Bento box, le regole per una schiscetta perfetta

Bento box, 5 regole per la schiscetta perfetta

Si chiama Bento box ed è la versione giapponese, quindi organizzatissima e molto elegante, del classico porta pranzo

Familiarmente detto “schiscetta” dalle nostre parti (soprattutto a Milano e dintorni), si tratta di un elemento importante per riuscire a seguire una corretta alimentazione anche fuori casa. In ufficio o a scuola, per esempio.

La tentazione di mangiare pizza e gelato o di investire pochi centesimi nella macchina distributrice è sempre molto alta. Ma quale prezzo si paga per questa scorciatoia? Il problema non sono tanto i chili di troppo che alla lunga comunque si prendono, quanto togliere valore a un momento importante come il pranzo. Che deve essere vissuto con calma. E che deve portare nutrienti essenziali al nostro organismo.

Bento box, cos’è e come funziona

Si fa presto a dire porta pranzo. Il bento è qualcosa di più. Non è un caso che bento voglia dire “cosa utile”. Nel bento infatti ogni alimento ha il suo posto, quindi non c’è pericolo che i sapori si confondano. Non solo, ma tutto è organizzato nei dettagli, con scompartimenti precisi per i condimenti e le posate (già comprese nelle versioni più sofisticate). Di questo piccolo capolavoro di utilità si parla già nel XV secolo, durante il periodo Edo, quando il bento veniva utilizzato dai viaggiatori per gustare i loro pasti on the road.

L’uso del bento ha conosciuto un declino solo durante la Seconda Guerra Mondiale, con il razionamento del cibo. Ma dagli anni ’80 in poi ha ritrovato una sua fioritura. E dopo il Giappone la scatolina magica ha conquistato tutto il mondo.

bento, organizzo il tuo pranzo fuori casa
Foto di ‘S well su Unsplash

5 regole per una schiscetta perfetta

Usiamo allora la bento box per stilare un mini vademecum per creare la schiscetta perfetta. Bella da vedere, funzionale e piena di cose buone da mangiare. Già, a pranzo si mangia e non si corre.

1 Organizza i tuoi pasti nel fine settimana

Una bento box perfetta va organizzata con intelligenza qualche giorno prima. Con il batch cooking, ad esempio. Cosa vuol dire? Vuol dire cucinare grandi quantità di alimenti che assemblati danno vita a un pasto gustoso ed equilibrato. La domenica mattina prepara quindi i tuoi ingredienti base per la settimana. Lavora per grandi gruppi: cereali, proteine, verdure. Almeno due varietà per ogni gruppo. Non dovrai fare altro che unirli per il tuo pasto quotidiano.

Esempio: cuoci separatamente riso e cous cous, ceci e tofu, pollo e salmone, zucchine e peperoni. E assembla il pasto unendo di volta in volta un elemento all’altro.

Vuoi qualche consiglio in più? Ascolta la nostra intervista a Rosella Errante sulla vasocottura.

2 Condimento a parte

Lo diceva anche Sally in Harry, ti presento Sally, l'”a parte” è fondamentale. E per un motivo più che logico: il condimento, specie su una verdura fresca, rischia di far afflosciare l’insalata. Perciò, via libera a micro contenitori dove inserire olio e aceto. Ti basterà shakerare un po’ e versare dove desideri.

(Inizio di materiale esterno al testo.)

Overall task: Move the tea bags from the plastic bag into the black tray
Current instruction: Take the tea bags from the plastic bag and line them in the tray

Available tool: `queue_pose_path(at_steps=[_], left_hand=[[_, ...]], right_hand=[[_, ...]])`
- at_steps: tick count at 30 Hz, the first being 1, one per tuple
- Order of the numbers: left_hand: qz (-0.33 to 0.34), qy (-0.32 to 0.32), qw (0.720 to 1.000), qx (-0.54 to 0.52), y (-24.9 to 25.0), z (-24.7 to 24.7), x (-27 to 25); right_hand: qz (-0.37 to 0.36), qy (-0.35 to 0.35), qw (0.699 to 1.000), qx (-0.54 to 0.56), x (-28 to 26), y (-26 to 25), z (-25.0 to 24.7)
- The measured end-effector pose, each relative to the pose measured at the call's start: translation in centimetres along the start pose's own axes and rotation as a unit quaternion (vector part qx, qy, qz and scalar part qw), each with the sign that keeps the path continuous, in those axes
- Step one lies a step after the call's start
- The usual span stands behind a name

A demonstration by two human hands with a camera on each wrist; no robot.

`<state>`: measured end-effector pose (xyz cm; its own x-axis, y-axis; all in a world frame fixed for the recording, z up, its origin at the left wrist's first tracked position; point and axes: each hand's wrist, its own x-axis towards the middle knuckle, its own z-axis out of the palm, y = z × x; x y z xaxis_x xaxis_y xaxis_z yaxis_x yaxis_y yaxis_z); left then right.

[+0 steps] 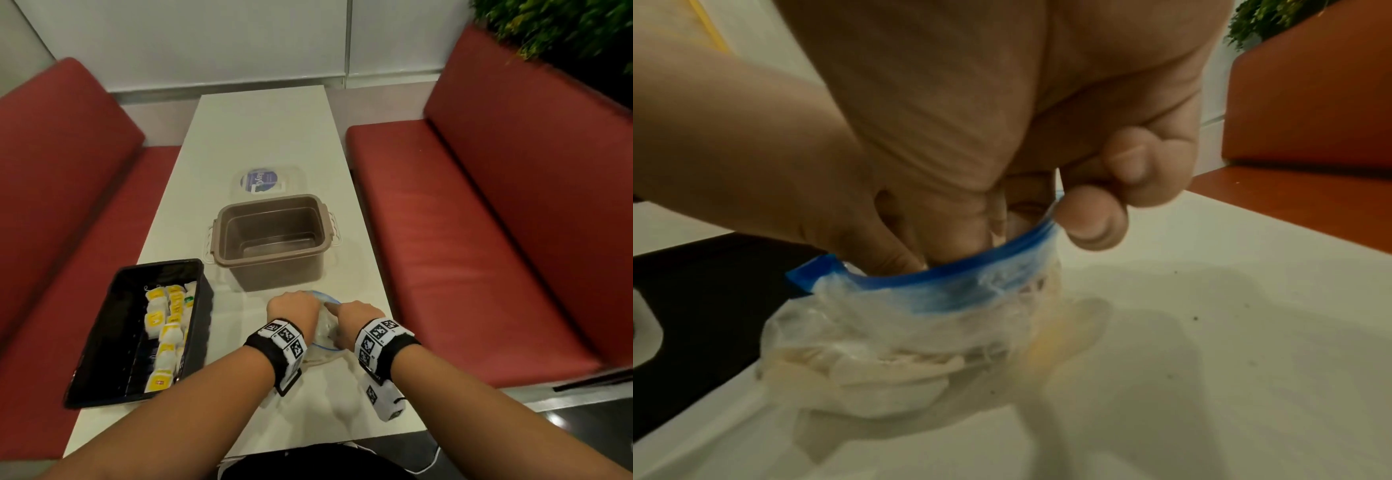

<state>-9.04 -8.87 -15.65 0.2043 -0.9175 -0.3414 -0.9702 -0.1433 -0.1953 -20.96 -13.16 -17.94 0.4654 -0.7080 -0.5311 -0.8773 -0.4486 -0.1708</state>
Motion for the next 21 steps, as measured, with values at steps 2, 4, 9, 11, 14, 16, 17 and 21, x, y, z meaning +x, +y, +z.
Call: queue_pose_path(at_steps=[2, 4, 9, 11, 14, 16, 17, 21], left_hand=[[-0.011, -0.008, 1.000, -0.004, 0.0, 0.5, 0.0], [-0.017, -0.026, 0.999, -0.015, 0.0, 1.3, 0.1], [-0.004, -0.091, 0.995, -0.027, -0.1, 1.4, 1.7], [0.010, -0.099, 0.994, -0.048, -0.5, 1.3, 2.3], [0.035, -0.084, 0.994, -0.059, -1.1, 1.2, 2.5], [0.054, -0.093, 0.993, -0.044, -1.1, 1.1, 2.6], [0.064, -0.095, 0.993, -0.032, -1.1, 0.9, 2.5], [0.059, -0.067, 0.995, -0.043, -1.3, 0.9, 2.8]], right_hand=[[-0.010, 0.006, 1.000, 0.003, 0.0, -0.2, -0.2], [-0.028, 0.008, 1.000, 0.005, 0.0, -0.5, -0.5], [-0.033, 0.023, 0.999, 0.013, 0.4, -1.0, -0.7], [-0.029, 0.023, 0.999, 0.025, 0.5, -0.8, -0.7], [-0.023, 0.031, 0.999, 0.035, 0.8, -0.2, -0.7], [-0.020, 0.032, 0.998, 0.040, 0.8, 0.2, -0.7], [-0.023, 0.030, 0.998, 0.041, 0.9, 0.4, -0.7], [-0.035, 0.018, 0.999, 0.028, 1.2, 0.9, -0.5]])
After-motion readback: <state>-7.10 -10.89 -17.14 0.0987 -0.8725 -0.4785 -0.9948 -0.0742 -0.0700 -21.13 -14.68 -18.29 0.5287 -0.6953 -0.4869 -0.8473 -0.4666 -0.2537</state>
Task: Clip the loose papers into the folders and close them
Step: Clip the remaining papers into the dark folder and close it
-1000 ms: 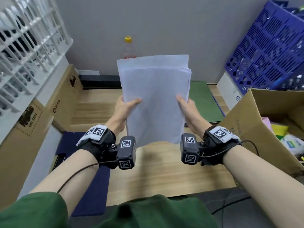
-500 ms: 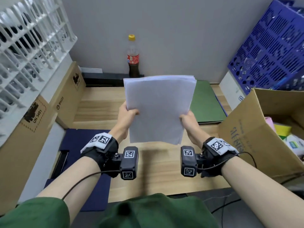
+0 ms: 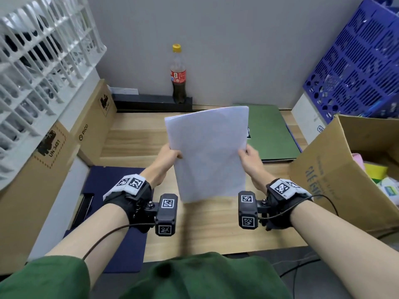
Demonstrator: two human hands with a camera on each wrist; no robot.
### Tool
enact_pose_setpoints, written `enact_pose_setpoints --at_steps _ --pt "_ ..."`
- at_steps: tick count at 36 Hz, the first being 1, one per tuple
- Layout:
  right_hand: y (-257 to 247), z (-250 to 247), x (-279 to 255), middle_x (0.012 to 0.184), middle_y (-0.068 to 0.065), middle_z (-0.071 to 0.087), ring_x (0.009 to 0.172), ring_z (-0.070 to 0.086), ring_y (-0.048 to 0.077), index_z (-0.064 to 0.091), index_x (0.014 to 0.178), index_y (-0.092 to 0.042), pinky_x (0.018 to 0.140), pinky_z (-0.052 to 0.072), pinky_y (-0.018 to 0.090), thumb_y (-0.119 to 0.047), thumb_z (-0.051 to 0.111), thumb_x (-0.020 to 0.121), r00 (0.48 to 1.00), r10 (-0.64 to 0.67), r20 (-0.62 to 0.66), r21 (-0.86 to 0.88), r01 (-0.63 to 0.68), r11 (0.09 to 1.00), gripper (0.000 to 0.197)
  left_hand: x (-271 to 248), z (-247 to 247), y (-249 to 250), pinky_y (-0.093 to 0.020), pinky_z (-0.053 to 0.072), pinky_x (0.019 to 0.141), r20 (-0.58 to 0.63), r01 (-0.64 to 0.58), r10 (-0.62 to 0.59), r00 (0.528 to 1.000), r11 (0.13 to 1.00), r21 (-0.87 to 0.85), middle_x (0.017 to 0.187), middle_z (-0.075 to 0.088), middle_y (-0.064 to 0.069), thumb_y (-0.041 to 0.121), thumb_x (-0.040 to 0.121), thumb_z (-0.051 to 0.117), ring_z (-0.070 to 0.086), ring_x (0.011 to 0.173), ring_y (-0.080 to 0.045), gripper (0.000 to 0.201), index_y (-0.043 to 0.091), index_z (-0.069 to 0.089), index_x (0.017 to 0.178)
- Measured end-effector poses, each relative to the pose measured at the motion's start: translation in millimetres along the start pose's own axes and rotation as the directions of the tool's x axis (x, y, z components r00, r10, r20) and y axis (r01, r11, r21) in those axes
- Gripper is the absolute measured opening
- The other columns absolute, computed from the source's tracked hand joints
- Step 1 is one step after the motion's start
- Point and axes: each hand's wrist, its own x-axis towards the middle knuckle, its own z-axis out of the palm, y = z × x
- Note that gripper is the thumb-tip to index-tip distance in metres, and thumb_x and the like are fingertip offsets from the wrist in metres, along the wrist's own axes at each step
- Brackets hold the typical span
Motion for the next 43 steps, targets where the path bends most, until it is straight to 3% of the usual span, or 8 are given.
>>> enact_pose_setpoints --at_steps 4,8,11,15,24,33,39,43 --pt "-2 -14 15 0.098 0.024 0.062 0.083 0.056 0.031 0.056 0.103 0.001 0.077 0.046 0.039 -0.018 0.039 0.092 0.997 -0.055 0.047 -0.252 0.066 0.966 0.028 9 -12 5 -0.032 0.048 0.09 -0.1 -0.022 0.032 0.994 0.995 0.1 0.119 0.056 -0.002 -0.003 0.082 0.055 0.055 0.112 -0.021 0.052 0.014 0.043 0.13" --pt "-6 -17 11 0.097 0.006 0.062 0.089 0.053 0.023 0.064 0.105 -0.011 0.079 0.038 0.029 -0.009 0.038 0.094 0.965 -0.058 0.257 -0.42 0.166 0.892 0.028 9 -24 9 -0.039 0.034 0.109 -0.215 -0.063 0.156 0.964 0.921 0.384 0.139 0.035 -0.004 0.013 0.077 0.07 0.036 0.129 -0.018 0.075 0.027 0.035 0.142" --pt "-11 -10 2 0.076 -0.005 0.055 0.082 0.046 0.017 0.057 0.073 -0.027 0.067 0.035 0.024 -0.002 0.039 0.092 0.917 -0.07 0.392 -0.463 0.263 0.846 0.036 0 -15 20 -0.03 0.039 0.1 0.065 -0.129 0.111 0.992 0.864 0.486 0.13 0.054 0.0 0.009 0.081 0.067 0.048 0.124 -0.017 0.052 0.022 0.054 0.13" --pt "-11 -6 2 0.085 0.007 0.058 0.083 0.049 0.018 0.063 0.097 0.004 0.066 0.034 0.026 -0.002 0.039 0.091 0.894 -0.056 0.445 -0.449 0.277 0.849 0.025 -7 6 20 -0.022 0.05 0.071 0.171 -0.07 -0.008 0.985 0.893 0.444 0.102 0.067 0.003 0.007 0.085 0.058 0.066 0.092 -0.015 0.024 0.016 0.063 0.107" --pt "26 -56 8 0.067 0.001 0.052 0.063 0.046 0.015 0.058 0.079 -0.014 0.057 0.035 0.022 -0.017 0.066 0.084 0.918 0.034 0.394 -0.386 0.132 0.913 0.01 -8 8 6 -0.027 0.052 0.072 0.064 0.048 -0.07 0.995 0.955 0.291 0.105 0.068 -0.003 0.002 0.086 0.055 0.065 0.086 -0.016 0.031 0.016 0.061 0.113" --pt "65 -87 8 0.104 0.006 0.065 0.08 0.065 0.014 0.053 0.119 -0.012 0.063 0.054 0.026 -0.003 0.058 0.09 0.95 0.228 0.211 0.228 -0.275 0.934 0.031 -11 19 -17 -0.03 0.05 0.065 -0.125 0.117 -0.11 0.986 0.992 0.043 0.107 0.069 -0.007 0.002 0.09 0.057 0.066 0.081 -0.018 0.027 0.011 0.058 0.115" --pt "20 -91 28 0.108 0.012 0.069 0.086 0.065 0.025 0.064 0.098 -0.01 0.078 0.055 0.04 -0.002 0.053 0.087 0.996 0.08 0.047 0.191 -0.088 0.978 0.018 1 31 19 -0.039 0.053 0.086 -0.249 -0.053 0.044 0.968 0.998 -0.03 0.11 0.068 -0.007 -0.001 0.088 0.05 0.065 0.102 -0.026 0.029 0.01 0.059 0.113" --pt "-25 -95 37 0.107 0.003 0.068 0.089 0.065 0.015 0.062 0.11 -0.014 0.074 0.053 0.028 -0.003 0.053 0.087 0.998 -0.066 -0.011 0.292 0.067 0.954 0.027 7 34 53 -0.023 0.05 0.072 -0.353 -0.227 0.205 0.913 0.974 -0.021 0.095 0.067 0.005 -0.005 0.085 0.043 0.062 0.084 -0.009 0.034 0.014 0.059 0.109"
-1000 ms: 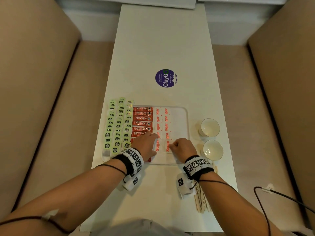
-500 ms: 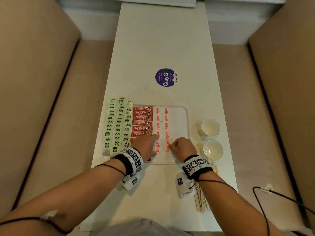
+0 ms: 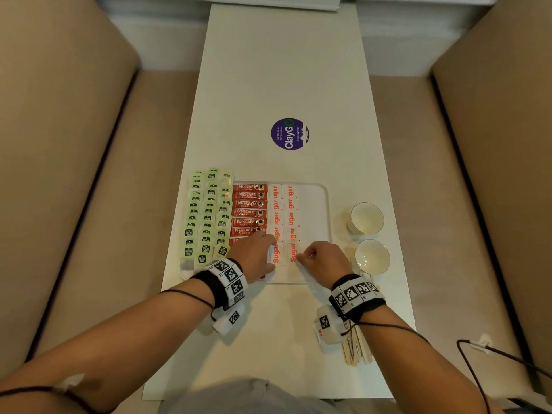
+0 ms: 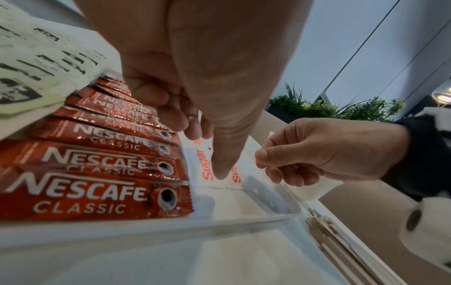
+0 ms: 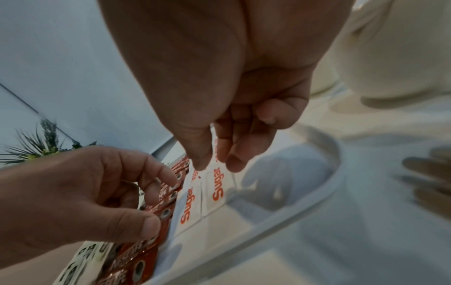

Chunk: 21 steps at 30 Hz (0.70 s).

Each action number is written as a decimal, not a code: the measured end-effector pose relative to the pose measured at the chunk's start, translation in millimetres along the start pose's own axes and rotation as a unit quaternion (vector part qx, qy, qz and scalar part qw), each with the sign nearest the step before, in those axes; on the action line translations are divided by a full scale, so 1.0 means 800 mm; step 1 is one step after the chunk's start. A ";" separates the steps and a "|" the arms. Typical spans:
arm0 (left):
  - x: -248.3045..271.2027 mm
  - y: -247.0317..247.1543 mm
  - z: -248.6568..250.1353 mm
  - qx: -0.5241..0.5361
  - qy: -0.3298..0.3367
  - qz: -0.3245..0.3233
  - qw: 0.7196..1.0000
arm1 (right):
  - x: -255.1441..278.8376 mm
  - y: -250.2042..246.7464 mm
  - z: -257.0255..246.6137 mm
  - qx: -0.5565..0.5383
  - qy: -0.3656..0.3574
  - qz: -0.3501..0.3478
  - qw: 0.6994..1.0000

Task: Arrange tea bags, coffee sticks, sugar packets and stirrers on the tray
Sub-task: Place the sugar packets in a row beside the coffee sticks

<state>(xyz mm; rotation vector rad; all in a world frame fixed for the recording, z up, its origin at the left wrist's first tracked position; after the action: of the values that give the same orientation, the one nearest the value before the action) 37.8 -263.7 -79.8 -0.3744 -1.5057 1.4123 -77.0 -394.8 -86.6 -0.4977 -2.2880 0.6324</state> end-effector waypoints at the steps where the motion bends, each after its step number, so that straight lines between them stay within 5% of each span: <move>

bento, pranzi organizzati anche in ufficio
Foto di Ella Ollsson su Unsplash

3 Carboidrati, proteine, fibre: non dimenticare nulla

Hai fatto un pentola esagerata di pasta qualche giorno fa e vuoi portare gli avanzi con te in ufficio? Perfetto! Ma fatti una domanda: basta per un pranzo completo? Se le proteine sono scarse fai un’aggiunta alla tua bento box: legumi, uova, tonno al naturale o salmone. Scegli quelle che preferisci e integrale. E non dimenticare mai la verdura, cotta e fresca. E ovviamente la frutta che con la sua dolcezza naturale ricarica il tuo cervello.

4 Non dimenticare gli snack

Arriva sempre il momento del piccolo attacco di fame pomeridiano. Non scaraventarti su una merendina piena di grassi e zuccheri, ma goditi una manciata di frutta oleosa: mandorle, noci, nocciole. Sono un boost energetico notevole, in più hanno grassi buoni e tanto calcio.

5 Fai manutenzione della bento box

Abbi cura della tua schiscetta perché se la tratti bene sarà con te per tanti tanti anni. Dopo il pranzo lavala con poche gocce di detersivo neutro, meglio se biodegradabile al 100%, asciugala bene e riponila. In questo modo eliminerai subito odori molesti e residui di cibo. Un trucco in più? Usa il succo di limone per deodorare.